7 Log compaction
Raft’s log grows during normal operation to incorporate more client requests, but in a practical system, it cannot grow without bound. As the log grows longer, it occupies more space and takes more time to replay. This will eventually cause availability problems without some mechanism to discard obsolete information that has accumulated in the log.
Snapshotting is the simplest approach to compaction. In snapshotting, the entire current system state is written to a snapshot on stable storage, then the entire log up to that point is discarded. Snapshotting is used in Chubby and ZooKeeper, and the remainder of this section describes snapshotting in Raft.
Incremental approaches to compaction, such as log cleaning [36] and log-structured merge trees [30, 5], are also possible. These operate on a fraction of the data at once, so they spread the load of compaction more evenly over time. They first select a region of data that has accumulated many deleted and overwritten objects, then they rewrite the live objects from that region more compactly and free the region. This requires significant additional mechanism and complexity compared to snapshotting, which simplifies the problem by always operating on the entire data set. While log cleaning would require modifications to Raft, state machines can implement LSM trees using the same interface as snapshotting.
Figure 12 shows the basic idea of snapshotting in Raft. Each server takes snapshots independently, covering just the committed entries in its log. Most of the work consists of the state machine writing its current state to the snapshot. Raft also includes a small amount of metadata in the snapshot: the last included index is the index of the last entry in the log that the snapshot replaces (the last entry the state machine had applied), and the last included term is the term of this entry. These are preserved to support the AppendEntries consistency check for the first log entry following the snapshot, since that entry needs a previous log index and term. To enable cluster membership changes (Section 6), the snapshot also includes the latest configuration in the log as of last included index. Once a server completes writing a snapshot, it may delete all log entries up through the last included index, as well as any prior snapshot.
Although servers normally take snapshots independently, the leader must occasionally send snapshots to followers that lag behind. This happens when the leader has already discarded the next log entry that it needs to send to a follower. Fortunately, this situation is unlikely in normal operation: a follower that has kept up with the leader would already have this entry. However, an exceptionally slow follower or a new server joining the cluster (Section 6) would not. The way to bring such a follower up-to-date is for the leader to send it a snapshot over the network.

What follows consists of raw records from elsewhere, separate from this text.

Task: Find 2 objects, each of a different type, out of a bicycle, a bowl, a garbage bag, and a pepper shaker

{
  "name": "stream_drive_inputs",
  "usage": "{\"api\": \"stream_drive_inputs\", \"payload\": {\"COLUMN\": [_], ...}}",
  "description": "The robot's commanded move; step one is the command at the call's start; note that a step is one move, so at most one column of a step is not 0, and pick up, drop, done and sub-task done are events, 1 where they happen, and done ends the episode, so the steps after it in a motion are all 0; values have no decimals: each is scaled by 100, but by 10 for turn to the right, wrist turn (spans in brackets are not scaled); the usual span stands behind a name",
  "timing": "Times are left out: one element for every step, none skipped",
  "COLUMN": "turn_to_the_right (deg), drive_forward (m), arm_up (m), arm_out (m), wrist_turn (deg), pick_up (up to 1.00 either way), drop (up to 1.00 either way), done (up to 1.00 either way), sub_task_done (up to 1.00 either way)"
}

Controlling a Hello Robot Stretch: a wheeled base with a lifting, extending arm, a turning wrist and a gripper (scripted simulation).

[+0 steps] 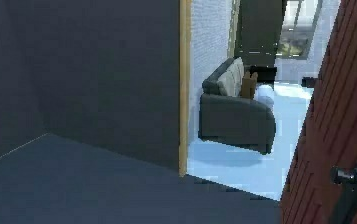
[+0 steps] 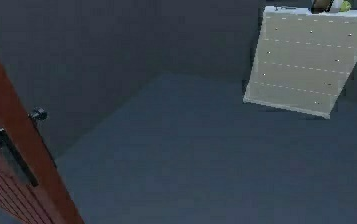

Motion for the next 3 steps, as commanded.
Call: {"api": "stream_drive_inputs", "payload": {"turn_to_the_right": [0,390,0], "drive_forward": [50,0,100], "arm_up": [0,0,0], "arm_out": [0,0,0], "wrist_turn": [0,0,0], "pick_up": [0,0,0], "drop": [0,0,0], "done": [0,0,0], "sub_task_done": [0,0,0]}}
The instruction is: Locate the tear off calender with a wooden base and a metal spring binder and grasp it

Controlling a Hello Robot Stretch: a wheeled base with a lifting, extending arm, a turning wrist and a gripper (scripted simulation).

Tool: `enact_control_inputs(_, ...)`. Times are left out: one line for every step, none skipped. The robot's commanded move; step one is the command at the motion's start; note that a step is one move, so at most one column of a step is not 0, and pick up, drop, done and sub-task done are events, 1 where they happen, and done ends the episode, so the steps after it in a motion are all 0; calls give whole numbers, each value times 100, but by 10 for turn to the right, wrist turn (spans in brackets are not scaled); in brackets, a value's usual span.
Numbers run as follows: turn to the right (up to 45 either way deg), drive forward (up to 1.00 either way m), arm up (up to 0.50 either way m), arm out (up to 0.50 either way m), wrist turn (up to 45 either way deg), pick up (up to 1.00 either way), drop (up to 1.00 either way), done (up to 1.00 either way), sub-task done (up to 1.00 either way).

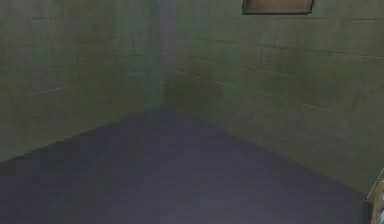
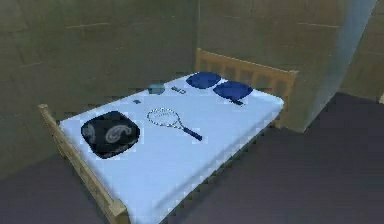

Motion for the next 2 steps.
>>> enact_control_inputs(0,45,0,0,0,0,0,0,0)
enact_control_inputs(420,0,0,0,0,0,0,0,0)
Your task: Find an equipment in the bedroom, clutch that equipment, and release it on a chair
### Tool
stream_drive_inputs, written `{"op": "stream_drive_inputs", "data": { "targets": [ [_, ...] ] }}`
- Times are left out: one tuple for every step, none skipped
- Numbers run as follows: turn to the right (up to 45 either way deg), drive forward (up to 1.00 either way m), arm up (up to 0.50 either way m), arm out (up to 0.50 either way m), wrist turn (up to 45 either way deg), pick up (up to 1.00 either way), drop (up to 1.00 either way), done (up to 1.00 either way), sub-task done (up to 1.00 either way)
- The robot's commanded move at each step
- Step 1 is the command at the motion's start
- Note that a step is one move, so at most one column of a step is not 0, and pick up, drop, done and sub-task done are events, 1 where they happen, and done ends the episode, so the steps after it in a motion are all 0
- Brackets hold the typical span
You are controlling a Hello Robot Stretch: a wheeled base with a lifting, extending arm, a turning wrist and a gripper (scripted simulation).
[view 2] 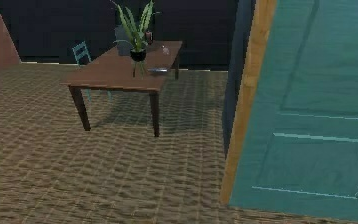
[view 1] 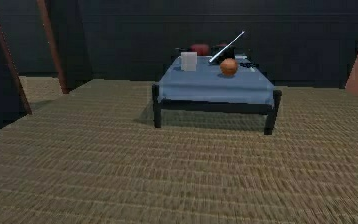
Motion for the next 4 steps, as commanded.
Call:
{"op": "stream_drive_inputs", "data": {
  "targets": [
    [0.0, 1.0, 0.0, 0.0, 0.0, 0.0, 0.0, 0.0, 0.0],
    [0.0, 0.9, 0.0, 0.0, 0.0, 0.0, 0.0, 0.0, 0.0],
    [-45.0, 0.0, 0.0, 0.0, 0.0, 0.0, 0.0, 0.0, 0.0],
    [45.0, 0.0, 0.0, 0.0, 0.0, 0.0, 0.0, 0.0, 0.0]
  ]
}}
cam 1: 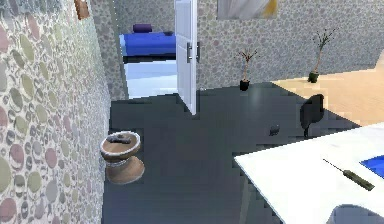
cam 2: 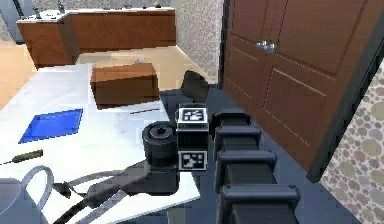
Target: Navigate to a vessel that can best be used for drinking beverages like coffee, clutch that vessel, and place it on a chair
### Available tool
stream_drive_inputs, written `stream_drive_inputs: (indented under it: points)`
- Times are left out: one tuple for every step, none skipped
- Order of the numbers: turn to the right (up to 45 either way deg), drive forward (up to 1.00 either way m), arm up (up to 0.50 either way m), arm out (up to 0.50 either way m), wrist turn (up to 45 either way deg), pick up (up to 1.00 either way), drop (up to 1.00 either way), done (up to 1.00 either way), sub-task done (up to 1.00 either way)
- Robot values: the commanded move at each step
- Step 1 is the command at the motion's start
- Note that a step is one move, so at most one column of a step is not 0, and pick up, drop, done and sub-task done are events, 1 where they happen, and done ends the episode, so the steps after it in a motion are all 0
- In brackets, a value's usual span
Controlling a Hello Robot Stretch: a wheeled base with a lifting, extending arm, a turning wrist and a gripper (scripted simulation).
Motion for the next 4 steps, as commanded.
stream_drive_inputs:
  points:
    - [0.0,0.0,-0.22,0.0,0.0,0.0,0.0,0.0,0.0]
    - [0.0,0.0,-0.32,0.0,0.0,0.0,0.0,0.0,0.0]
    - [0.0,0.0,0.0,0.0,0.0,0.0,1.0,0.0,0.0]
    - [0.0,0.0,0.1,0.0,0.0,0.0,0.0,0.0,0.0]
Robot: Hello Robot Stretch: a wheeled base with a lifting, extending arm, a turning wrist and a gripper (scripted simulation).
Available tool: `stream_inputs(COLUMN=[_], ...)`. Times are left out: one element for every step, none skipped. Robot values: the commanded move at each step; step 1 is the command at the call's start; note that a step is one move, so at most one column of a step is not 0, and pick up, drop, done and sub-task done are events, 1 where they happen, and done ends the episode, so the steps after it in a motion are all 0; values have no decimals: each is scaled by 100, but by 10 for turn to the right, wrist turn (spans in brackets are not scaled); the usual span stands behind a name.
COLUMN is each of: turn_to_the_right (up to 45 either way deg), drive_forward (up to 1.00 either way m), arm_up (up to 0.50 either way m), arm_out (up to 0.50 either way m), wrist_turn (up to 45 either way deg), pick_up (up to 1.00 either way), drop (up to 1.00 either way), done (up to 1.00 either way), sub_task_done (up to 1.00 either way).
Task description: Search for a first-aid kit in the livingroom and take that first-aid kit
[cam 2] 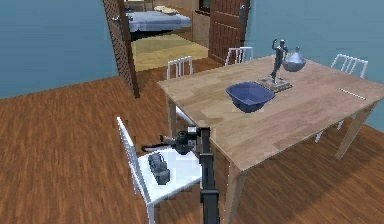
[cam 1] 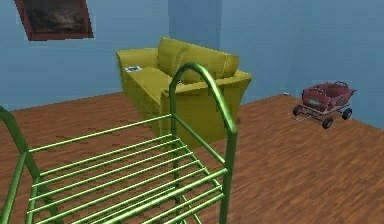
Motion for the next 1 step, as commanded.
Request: stream_inputs(turn_to_the_right=[0], drive_forward=[0], arm_up=[-30], arm_out=[0], wrist_turn=[0], pick_up=[0], drop=[0], done=[0], sub_task_done=[0])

The leader uses a new RPC called InstallSnapshot to send snapshots to followers that are too far behind; see Figure 13. When a follower receives a snapshot with this RPC, it must decide what to do with its existing log entries. Usually the snapshot will contain new information not already in the recipient’s log. In this case, the follower discards its entire log; it is all superseded by the snapshot and may possibly have uncommitted entries that conflict with the snapshot. If instead the follower receives a snapshot that describes a prefix of its log (due to retransmission or by mistake), then log entries covered by the snapshot are deleted but entries following the snapshot are still valid and must be retained.

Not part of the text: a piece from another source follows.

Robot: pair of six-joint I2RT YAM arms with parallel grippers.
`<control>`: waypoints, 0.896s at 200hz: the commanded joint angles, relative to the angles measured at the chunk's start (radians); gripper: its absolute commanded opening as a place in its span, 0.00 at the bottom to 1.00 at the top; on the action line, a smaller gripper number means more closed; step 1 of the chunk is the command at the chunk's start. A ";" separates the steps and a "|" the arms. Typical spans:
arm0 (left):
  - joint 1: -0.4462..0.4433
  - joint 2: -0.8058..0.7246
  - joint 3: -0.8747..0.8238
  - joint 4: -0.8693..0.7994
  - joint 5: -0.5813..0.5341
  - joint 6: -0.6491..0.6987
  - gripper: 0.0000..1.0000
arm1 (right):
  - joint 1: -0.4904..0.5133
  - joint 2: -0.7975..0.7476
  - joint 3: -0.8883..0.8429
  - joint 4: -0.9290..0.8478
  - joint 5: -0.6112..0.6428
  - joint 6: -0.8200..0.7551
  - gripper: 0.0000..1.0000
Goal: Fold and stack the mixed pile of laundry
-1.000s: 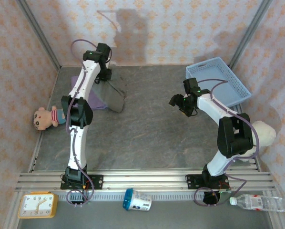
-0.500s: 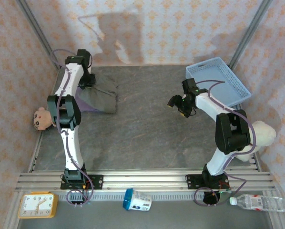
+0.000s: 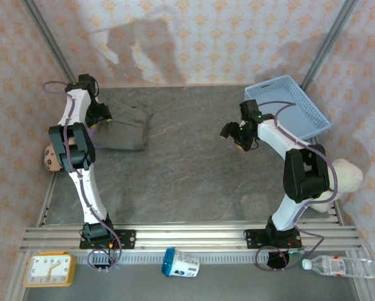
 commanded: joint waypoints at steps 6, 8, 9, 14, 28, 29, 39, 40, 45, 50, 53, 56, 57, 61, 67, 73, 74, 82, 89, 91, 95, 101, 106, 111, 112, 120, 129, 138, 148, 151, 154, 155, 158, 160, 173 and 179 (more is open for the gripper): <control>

This snapshotting approach departs from Raft’s strong leader principle, since followers can take snapshots without the knowledge of the leader. However, we think this departure is justified. While having a leader helps avoid conflicting decisions in reaching consensus, consensus has already been reached when snapshotting, so no decisions conflict. Data still only flows from leaders to followers, just followers can now reorganize their data.
We considered an alternative leader-based approach in which only the leader would create a snapshot, then it would send this snapshot to each of its followers. However, this has two disadvantages. First, sending the snapshot to each follower would waste network bandwidth and slow the snapshotting process. Each follower already has the information needed to produce its own snapshots, and it is typically much cheaper for a server to produce a snapshot from its local state than it is to send and receive one over the network. Second, the leader’s implementation would be more complex. For example, the leader would need to send snapshots to followers in parallel with replicating new log entries to them, so as not to block new client requests.
There are two more issues that impact snapshotting performance. First, servers must decide when to snapshot. If a server snapshots too often, it wastes disk bandwidth and energy; if it snapshots too infrequently, it risks exhausting its storage capacity, and it increases the time required to replay the log during restarts. One simple strategy is to take a snapshot when the log reaches a fixed size in bytes. If this size is set to be significantly larger than the expected size of a snapshot, then the disk bandwidth overhead for snapshotting will be small.
The second performance issue is that writing a snapshot can take a significant amount of time, and we do not want this to delay normal operations. The solution is to use copy-on-write techniques so that new updates can be accepted without impacting the snapshot being written. For example, state machines built with functional data structures naturally support this. Alternatively, the operating system’s copy-on-write support (e.g., fork on Linux) can be used to create an in-memory snapshot of the entire state machine (our implementation uses this approach).
7 日志压缩
在正常操作期间,Raft日志的不断增长来合并更多的客户端请求,但是在实际系统中,它不可能无限的增长。当日志增长时,它会占用更多空间并耗费更多时间来重现。如果没有机制来丢弃日志中累积的过时的信息就会最终导致可用性问题。